_WHAT IS BEING ASKED:_
Will you return, word for word, only the lines from the top of the data below down to and including the one with "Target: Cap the"?

_INFORMATION SHOWN:_
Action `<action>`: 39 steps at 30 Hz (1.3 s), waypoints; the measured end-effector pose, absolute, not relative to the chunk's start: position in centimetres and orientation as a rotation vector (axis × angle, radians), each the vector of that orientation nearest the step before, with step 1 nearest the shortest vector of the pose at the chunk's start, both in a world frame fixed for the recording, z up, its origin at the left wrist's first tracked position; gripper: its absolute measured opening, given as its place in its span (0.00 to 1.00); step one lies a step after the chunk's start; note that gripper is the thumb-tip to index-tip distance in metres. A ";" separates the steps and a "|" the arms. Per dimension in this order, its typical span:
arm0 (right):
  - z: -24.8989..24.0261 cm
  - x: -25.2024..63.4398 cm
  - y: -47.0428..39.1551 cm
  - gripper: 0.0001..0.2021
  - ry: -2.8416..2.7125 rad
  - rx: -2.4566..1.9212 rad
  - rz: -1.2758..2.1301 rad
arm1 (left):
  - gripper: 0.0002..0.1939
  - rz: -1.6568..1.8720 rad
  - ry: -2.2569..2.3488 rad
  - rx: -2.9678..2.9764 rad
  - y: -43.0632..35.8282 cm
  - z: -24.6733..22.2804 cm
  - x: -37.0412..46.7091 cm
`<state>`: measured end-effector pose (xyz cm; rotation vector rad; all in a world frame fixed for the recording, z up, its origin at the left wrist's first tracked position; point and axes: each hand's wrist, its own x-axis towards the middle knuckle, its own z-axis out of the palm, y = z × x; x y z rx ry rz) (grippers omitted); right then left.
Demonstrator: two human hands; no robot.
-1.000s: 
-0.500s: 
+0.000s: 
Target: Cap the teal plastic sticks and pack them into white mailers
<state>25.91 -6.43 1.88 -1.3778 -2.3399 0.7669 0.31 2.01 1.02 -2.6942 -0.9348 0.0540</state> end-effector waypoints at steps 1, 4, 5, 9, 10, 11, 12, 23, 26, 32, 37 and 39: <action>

_TASK OUTPUT:_
Action `<action>`: 39 steps at 30 Hz (1.3 s), waypoints; the measured end-effector pose, absolute, not relative to the chunk's start: position in centimetres and orientation as a rotation vector (axis × angle, radians), each the vector of that orientation nearest the step before, with step 1 nearest the shortest vector of the pose at the chunk's start, both in a world frame fixed for the recording, z up, its origin at the left wrist's first tracked position; gripper: its absolute measured opening, given as its place in its span (0.00 to 1.00); step one lies a step after the chunk's start; note that gripper is the thumb-tip to index-tip distance in metres. A ";" separates the steps and a "|" the arms. Per dimension in this order, its typical span:
arm0 (right):
  - z: -24.8989..24.0261 cm
  - x: -25.2024..63.4398 cm
  - y: -47.0428..39.1551 cm
  - gripper: 0.0001..0.2021
  - ry: -2.8416..2.7125 rad
  - rx: -2.4566..1.9212 rad
  - rz: -1.2758..2.1301 rad
arm1 (left):
  - gripper: 0.0002..0.1939
  - rz: -1.6568..1.8720 rad
  - ry: -2.2569..2.3488 rad
  - rx: -2.9678..2.9764 rad
  - y: -43.0632..35.8282 cm
  - z: -24.6733..22.2804 cm
  - x: -37.0412..46.7091 cm
`<state>`: measured end-effector pose (xyz cm; rotation vector rad; all in a world frame fixed for the recording, z up, its origin at the left wrist's first tracked position; point and axes: each hand's wrist, its own x-axis towards the middle knuckle, its own z-axis out of the palm, y = z × x; x y z rx ry rz) (grippers omitted); right then left.
Demonstrator: two human hands; no robot.
-1.000s: 
-0.500s: 
+0.000s: 
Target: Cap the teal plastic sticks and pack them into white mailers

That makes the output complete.